Store ordered to pay €7,500 after video of a disabled worker shared for 'merriment'

The Mr Price sales assistant’s brain injury was sustained in a road accident.

By Gordon Deegan

A STORE MANAGER at a discount retail chain shared three recordings of a disabled employee at work in a staff WhatsApp group for the ‘merriment’ of colleagues.

In the case, the Workplace Relations Commission (WRC) ordered that the Irish-owned Mr Price Branded Bargains pay €7,500 in compensation to the employee in a discrimination case brought by the man under the Employment Equality Act.

The sales assistant’s disability arose from a road traffic accident in 2004 where he sustained an acquired brain injury resulting in reduced motor skills.

On becoming aware on 1 December 2015 of the circulated videos in a work WhatsApp group, the unnamed worker became traumatised and had to go on work-related stress leave and hasn’t returned to work since.

Ray Flaherty, the adjudication officer in the case, found that three video recordings of the man at work were shared by the store manager with staff “who had no operational need or entitlement to review the material”.

Flaherty stated that it is also clear from the footage “that the recordings of the complainant gave rise to some merriment among those who were viewing it”.

In his ruling, Flaherty said:

“It is clear from viewing the recordings that not only was the complainant discriminated against on the grounds of his disability, but his basic right, and that of any employee, able or disabled, to the provision of dignity at work was seriously undermined.”

Originally employed at Mr Price on a supported employment scheme, the man only became aware of the recordings – made on 12 and 14 August and 5 September 2015 – from a former colleague who had since left the business.

Mr Price Branded Bargains stated that one recording showed the complainant conversing with a customer and a second recording showed the man behaving in a manner, on the shop floor, which posed a health and safety risk for himself and others.

Extremely upset 

At the WRC hearing in Limerick, the man said he was extremely upset when the circulation of the videos was brought to his attention.

His legal representative told the hearing his client was victimised and harassed in the workplace culminating in the incident of the circulation of videos of him by the store manager for the general merriment of staff.

In her evidence, the store manager said she recorded the company CCTV footage from her personal phone as her work phone wasn’t working and the footage was to be sent to the human resources manager and the area manager.

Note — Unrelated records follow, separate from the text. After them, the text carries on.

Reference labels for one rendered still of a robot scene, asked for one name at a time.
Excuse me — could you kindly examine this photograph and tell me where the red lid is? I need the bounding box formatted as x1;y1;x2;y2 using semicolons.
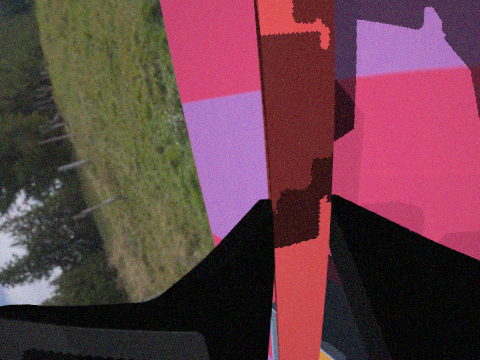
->
253;0;336;360

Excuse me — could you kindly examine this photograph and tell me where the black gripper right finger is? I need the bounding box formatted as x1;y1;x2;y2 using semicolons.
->
329;195;480;360

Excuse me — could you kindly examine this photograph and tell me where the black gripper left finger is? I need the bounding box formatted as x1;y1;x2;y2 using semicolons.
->
0;199;275;360

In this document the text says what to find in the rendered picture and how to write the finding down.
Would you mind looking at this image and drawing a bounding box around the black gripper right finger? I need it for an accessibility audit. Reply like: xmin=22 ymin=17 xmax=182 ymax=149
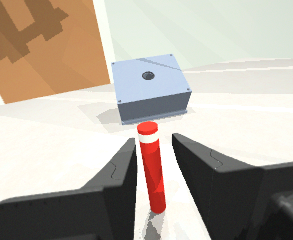
xmin=172 ymin=133 xmax=293 ymax=240

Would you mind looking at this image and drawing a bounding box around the grey sloped panel with hole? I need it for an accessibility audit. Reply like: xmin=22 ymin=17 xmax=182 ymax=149
xmin=111 ymin=53 xmax=192 ymax=125

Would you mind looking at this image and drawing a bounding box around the red peg with white band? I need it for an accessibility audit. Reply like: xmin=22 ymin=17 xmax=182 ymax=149
xmin=137 ymin=122 xmax=166 ymax=214

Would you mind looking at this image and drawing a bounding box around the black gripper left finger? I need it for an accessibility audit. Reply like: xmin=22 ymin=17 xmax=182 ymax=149
xmin=0 ymin=138 xmax=138 ymax=240

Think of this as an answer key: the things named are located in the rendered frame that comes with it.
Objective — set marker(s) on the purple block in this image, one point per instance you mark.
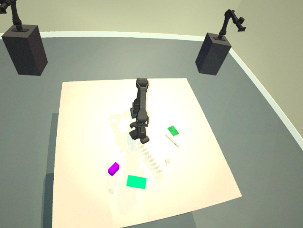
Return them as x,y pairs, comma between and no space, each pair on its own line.
113,169

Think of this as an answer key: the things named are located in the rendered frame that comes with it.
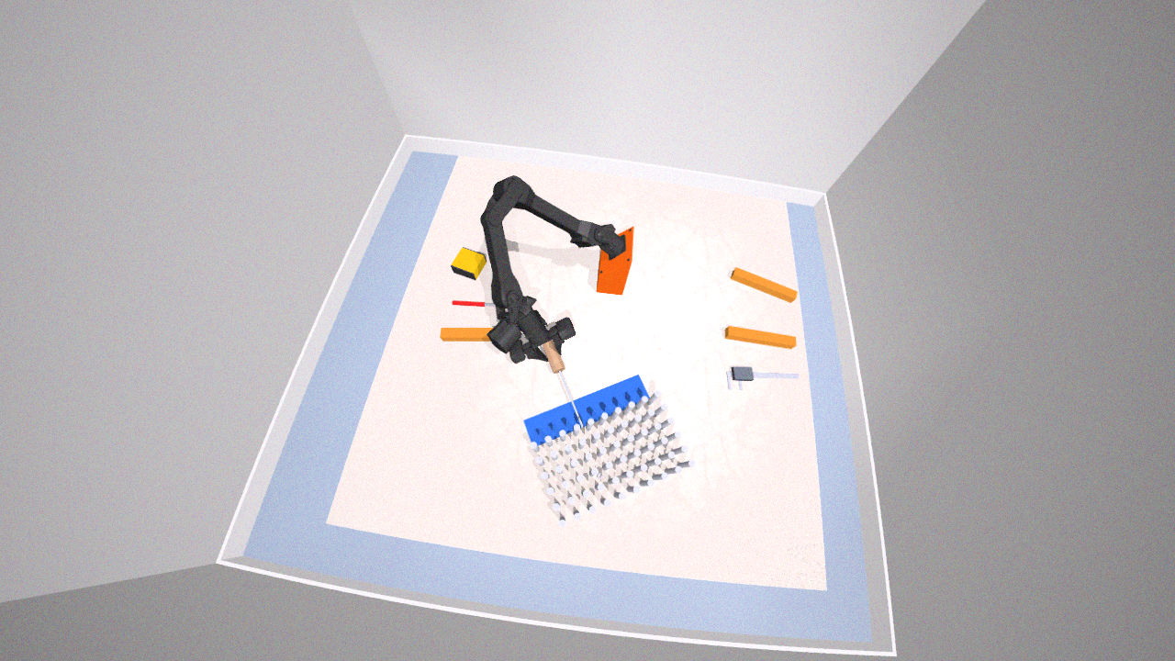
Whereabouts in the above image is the wooden-handled tool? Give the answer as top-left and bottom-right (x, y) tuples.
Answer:
(543, 340), (583, 429)

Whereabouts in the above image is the yellow box with black end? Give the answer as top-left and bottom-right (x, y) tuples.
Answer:
(451, 247), (486, 281)

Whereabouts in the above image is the blue flat strip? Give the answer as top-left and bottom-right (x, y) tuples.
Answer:
(524, 375), (650, 446)

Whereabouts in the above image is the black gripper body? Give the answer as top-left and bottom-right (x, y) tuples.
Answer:
(509, 317), (576, 364)

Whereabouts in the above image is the orange flat bar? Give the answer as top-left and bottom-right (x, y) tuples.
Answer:
(439, 328), (494, 342)
(724, 326), (797, 349)
(731, 267), (798, 303)

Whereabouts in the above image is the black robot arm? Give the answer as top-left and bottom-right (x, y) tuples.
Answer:
(481, 175), (627, 355)

The store manager stated that, unfortunately, when sending it she pressed the wrong number on the phone and sent it instead to another staff member.

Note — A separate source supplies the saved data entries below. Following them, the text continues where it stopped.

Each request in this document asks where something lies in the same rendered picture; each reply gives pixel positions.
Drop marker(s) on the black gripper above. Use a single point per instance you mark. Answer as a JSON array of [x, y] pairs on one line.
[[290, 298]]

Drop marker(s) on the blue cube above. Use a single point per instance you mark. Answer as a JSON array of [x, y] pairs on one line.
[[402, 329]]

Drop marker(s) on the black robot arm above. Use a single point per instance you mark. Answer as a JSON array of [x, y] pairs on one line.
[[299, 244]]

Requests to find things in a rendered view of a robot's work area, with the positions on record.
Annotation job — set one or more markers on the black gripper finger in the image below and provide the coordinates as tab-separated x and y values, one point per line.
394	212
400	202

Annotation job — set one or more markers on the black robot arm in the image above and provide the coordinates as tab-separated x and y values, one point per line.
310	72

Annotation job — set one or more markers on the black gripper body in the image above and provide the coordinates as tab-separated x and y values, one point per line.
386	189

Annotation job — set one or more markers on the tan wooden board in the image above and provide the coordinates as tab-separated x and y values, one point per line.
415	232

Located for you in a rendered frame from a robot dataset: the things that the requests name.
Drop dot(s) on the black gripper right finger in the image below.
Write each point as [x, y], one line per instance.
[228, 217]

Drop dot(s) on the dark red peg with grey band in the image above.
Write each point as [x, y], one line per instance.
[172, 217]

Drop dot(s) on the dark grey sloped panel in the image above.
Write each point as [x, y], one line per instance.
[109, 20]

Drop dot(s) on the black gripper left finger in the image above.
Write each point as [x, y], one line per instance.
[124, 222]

The store manager stated that this was the only occasion on which CCTV video footage of the complainant was circulated.

According to a submission from Mr Price, the store manager had always previously kept the area manager aware of the complainant’s performance and by way of illustration she had sent example CCTV clips to him for review.

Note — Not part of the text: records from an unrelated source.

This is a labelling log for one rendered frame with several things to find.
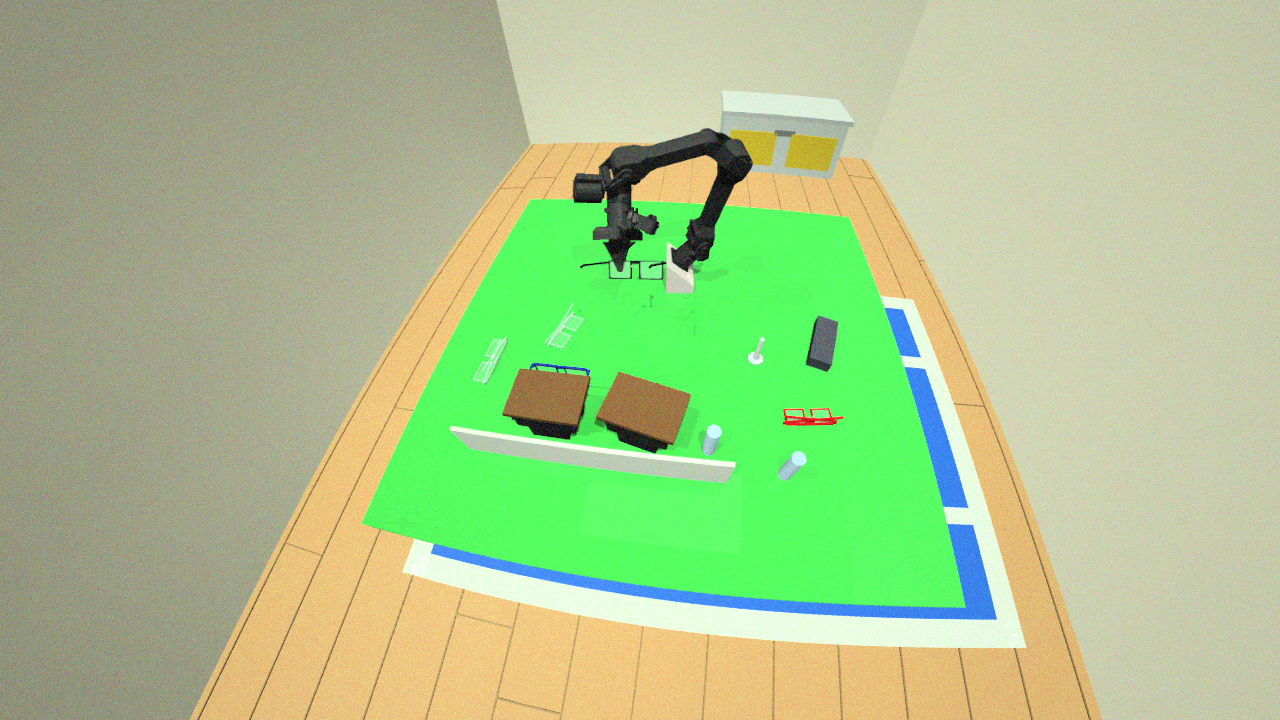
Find long white flat panel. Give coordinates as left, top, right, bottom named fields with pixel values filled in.
left=449, top=427, right=735, bottom=483

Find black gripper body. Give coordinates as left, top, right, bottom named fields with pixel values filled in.
left=593, top=202, right=643, bottom=242

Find black glasses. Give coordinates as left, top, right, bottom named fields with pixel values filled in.
left=580, top=260, right=667, bottom=281

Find light blue cylinder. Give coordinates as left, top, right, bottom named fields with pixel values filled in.
left=701, top=425, right=722, bottom=456
left=778, top=451, right=806, bottom=480

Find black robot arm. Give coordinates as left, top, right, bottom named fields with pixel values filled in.
left=572, top=128, right=753, bottom=272

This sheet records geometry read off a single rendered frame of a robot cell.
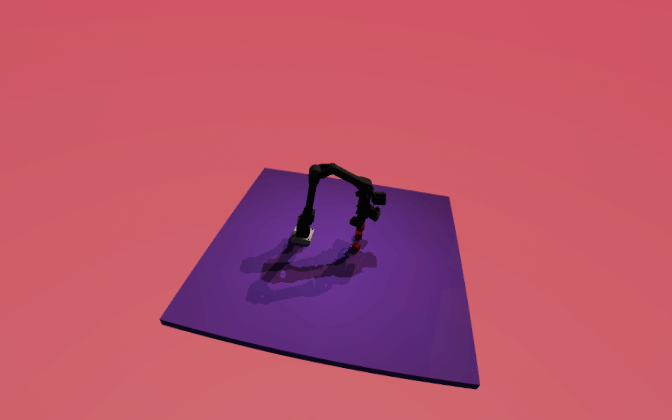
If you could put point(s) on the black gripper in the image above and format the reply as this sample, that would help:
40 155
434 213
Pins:
359 220

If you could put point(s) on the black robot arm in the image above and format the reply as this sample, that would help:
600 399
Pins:
363 184

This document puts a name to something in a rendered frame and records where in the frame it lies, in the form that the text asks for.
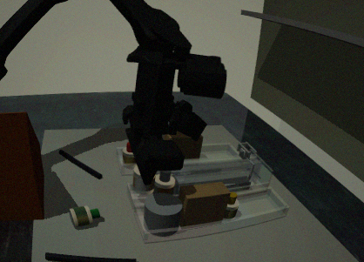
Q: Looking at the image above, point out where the green jar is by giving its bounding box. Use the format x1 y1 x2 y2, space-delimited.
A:
69 206 100 227

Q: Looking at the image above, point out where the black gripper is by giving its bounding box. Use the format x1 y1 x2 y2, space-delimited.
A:
122 89 185 185

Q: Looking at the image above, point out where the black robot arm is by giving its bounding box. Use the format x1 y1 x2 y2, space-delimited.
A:
0 0 227 141

Mr Price Branded Bargains told the hearing that when the complainant brought the video footage to the company’s attention, the firm apologised and disciplined the store manager.

In his ruling, Flaherty stated: “While there is a certain plausibility, in relation to the store manager’s account of how one recording was inadvertently shared with another staff member, there were clearly two other recordings, which were similarly shared and for which no explanation was provided.

“Even in the event that those responsible were in a position to provide explanations for all three instances where the recordings were shared, it cannot be seen to justify what happened and, in particular, the impact on the complainant.

“Consequently, taking all of the above into consideration, I find that the complainant was discriminated against by the manner in which the CCTV footage was recorded and shared among staff. Therefore, I uphold his complaint in this regard.”

The man also claimed that Mr Price Branded Bargains failed to make reasonable accommodation for his disability. However, Flaherty found that Mr Price took reasonable and appropriate steps to facilitate and accommodate him.

Mr Price Branded Bargains operates 37 stores across the country. A spokeswoman for the company said it was “an equal opportunities employer” and it made “all reasonable accommodation” to help workers.

“We note the contents of the adjudication and will not be appealing the decision,” she said.